Curación significa redención, 
aproximación a esa plenitud de la conciencia 
que también se llama iluminación. 
La curación se consigue incorporando lo que falta 
y, por lo tanto, no es posible sin una expansión de la conciencia. 
Enfermedad y curación son conceptos 
que pertenecen exclusivamente a la conciencia, 
por lo que no pueden aplicarse al cuerpo, 
pues un cuerpo no está enfermo ni sano. 
En él sólo se reflejan, 
en cada caso, 
estados de la conciencia.

Sólo en este contexto puede criticarse la medicina académica. La medicina académica habla de curación sin tomar en consideración este plano, el único en el que es posible la curación. No tenemos intención de criticar la actuación de la medicina en sí, siempre y cuando ésta no manifieste con ella la pretensión de curar. 
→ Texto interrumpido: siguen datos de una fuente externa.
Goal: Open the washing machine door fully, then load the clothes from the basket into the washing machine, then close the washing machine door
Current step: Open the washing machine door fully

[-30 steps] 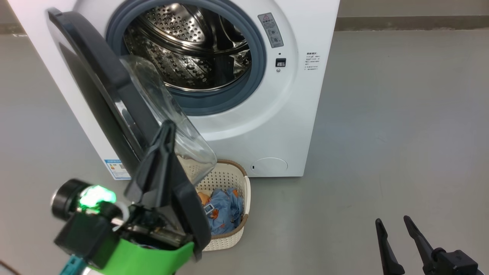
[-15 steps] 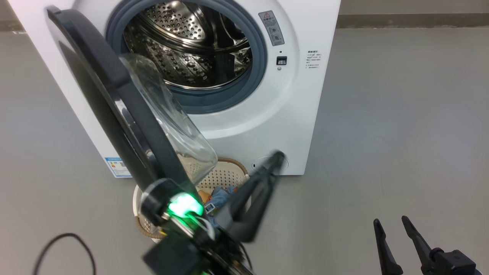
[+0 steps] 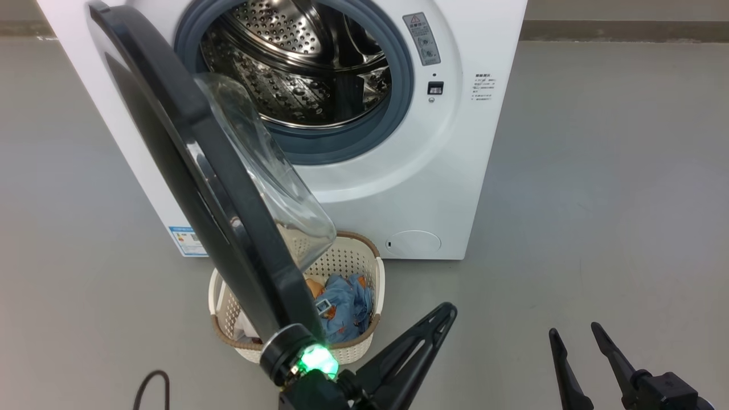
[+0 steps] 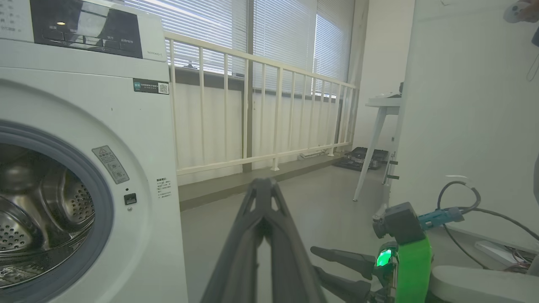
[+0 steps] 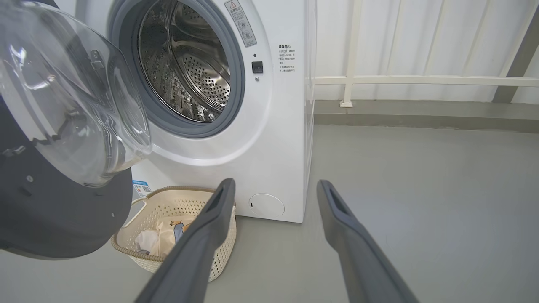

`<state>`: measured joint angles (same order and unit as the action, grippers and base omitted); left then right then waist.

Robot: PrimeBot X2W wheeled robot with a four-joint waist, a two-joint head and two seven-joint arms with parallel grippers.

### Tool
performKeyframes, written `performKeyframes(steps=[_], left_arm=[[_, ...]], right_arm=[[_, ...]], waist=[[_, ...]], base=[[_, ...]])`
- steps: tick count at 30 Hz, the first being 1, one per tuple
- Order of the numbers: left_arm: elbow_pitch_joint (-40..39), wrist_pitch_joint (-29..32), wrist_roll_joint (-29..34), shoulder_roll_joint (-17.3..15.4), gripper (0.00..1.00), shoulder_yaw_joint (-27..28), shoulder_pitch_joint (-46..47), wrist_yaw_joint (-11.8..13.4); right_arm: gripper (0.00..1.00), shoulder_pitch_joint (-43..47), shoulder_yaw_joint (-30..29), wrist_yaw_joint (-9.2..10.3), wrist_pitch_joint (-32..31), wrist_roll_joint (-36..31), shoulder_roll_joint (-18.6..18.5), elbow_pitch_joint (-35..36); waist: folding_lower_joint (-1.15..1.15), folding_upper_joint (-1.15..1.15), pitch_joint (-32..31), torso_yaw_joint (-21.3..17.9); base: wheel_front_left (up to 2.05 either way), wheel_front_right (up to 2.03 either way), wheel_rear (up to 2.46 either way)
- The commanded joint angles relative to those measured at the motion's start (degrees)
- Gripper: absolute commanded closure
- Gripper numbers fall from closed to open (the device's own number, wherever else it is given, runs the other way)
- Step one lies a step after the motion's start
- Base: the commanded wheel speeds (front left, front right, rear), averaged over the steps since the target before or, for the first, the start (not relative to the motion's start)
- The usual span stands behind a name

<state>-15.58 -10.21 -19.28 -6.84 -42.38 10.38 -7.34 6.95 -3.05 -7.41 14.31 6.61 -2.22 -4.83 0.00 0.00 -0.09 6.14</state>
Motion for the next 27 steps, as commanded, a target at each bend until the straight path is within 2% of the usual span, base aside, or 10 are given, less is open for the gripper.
performKeyframes(steps=[1, 10, 27], left_arm=[[-0.3, -0.8, -0.5, -0.7, 1.00, 1.6, 0.1, -0.1], [7.4, -2.1, -1.8, -0.5, 1.00, 4.0, -1.0, 2.1], [13.8, -3.4, -2.2, 0.2, 1.00, 7.0, 1.2, 4.6]], right_arm=[[0.00, -2.3, 1.4, -0.08, 0.7, -0.8, -0.7, 1.1], [0.00, -2.3, 1.2, -0.08, 0.7, -1.0, -0.7, 0.9], [0.00, -3.4, 2.0, -0.08, 0.7, -0.8, -1.6, 0.7]], waist=[[0.00, 0.00, 0.1, 0.1], [0.00, 0.00, 0.6, 0.9], [0.00, 0.00, 3.2, 1.4]], base=[[0.00, 0.00, 0.00], [0.00, 0.00, 0.00], [0.00, 0.00, 0.00]])
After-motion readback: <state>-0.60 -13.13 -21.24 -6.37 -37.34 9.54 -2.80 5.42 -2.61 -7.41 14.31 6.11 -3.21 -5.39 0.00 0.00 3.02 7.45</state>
La medicina se limita a adoptar medidas puramente funcionales que, como tales, no son ni buenas ni malas sino intervenciones viables en el plano material. En este plano la medicina puede ser, incluso, asombrosamente buena; no se pueden condenar todos sus métodos en bloque; sí acaso, para uno mismo, nunca para otros. 
Aquí se plantea, pues, la disyuntiva de sí uno va a porfiar en el intento de cambiar el mundo por medidas funcionales o si ha comprendido que ello es vano empeño y, por lo que le atañe personalmente, desiste. El que ha visto la trampa del juego no tiene por qué seguir jugando (... aunque nada se lo impedirá, desde luego), pero no tiene derecho a estropear la partida a los demás, porque, a fin de cuentas, también perseguir una ilusión nos hace avanzar.
Por lo tanto, se trata menos de lo que se hace que de tener conocimiento de lo que se hace. El que haya seguido nuestro razonamiento, observará que nuestra crítica se dirige tanto a la medicina natural como a la académica, pues también aquélla trata de conseguir la «curación» con medidas funcionales y habla de impedir la enfermedad y de llevar vida sana. La filosofía es, pues, la misma; sólo los métodos son un poco menos tóxicos y más naturales. (No hacemos referencia a la homeopatía que no se alinea ni con la medicina académica ni con la natural.)
El camino del individuo va de lo insano a lo sano, de la enfermedad a la salud y a la salvación. La enfermedad no es un obstáculo que se cruza en el camino, sino que la enfermedad en sí es el camino por el que el individuo va hacia la curación. Cuanto más conscientemente contemplemos el camino, mejor podrá cumplir su cometido. Nuestro propósito no es combatir la enfermedad, sino servirnos de ella; para conseguir esto tenemos que ampliar nuestro horizonte.


Del libro "La Enfermedad como Camino" de los autores Thorwald Dethlefsen y Rudiger Dahlke. Extracto del capítulo I.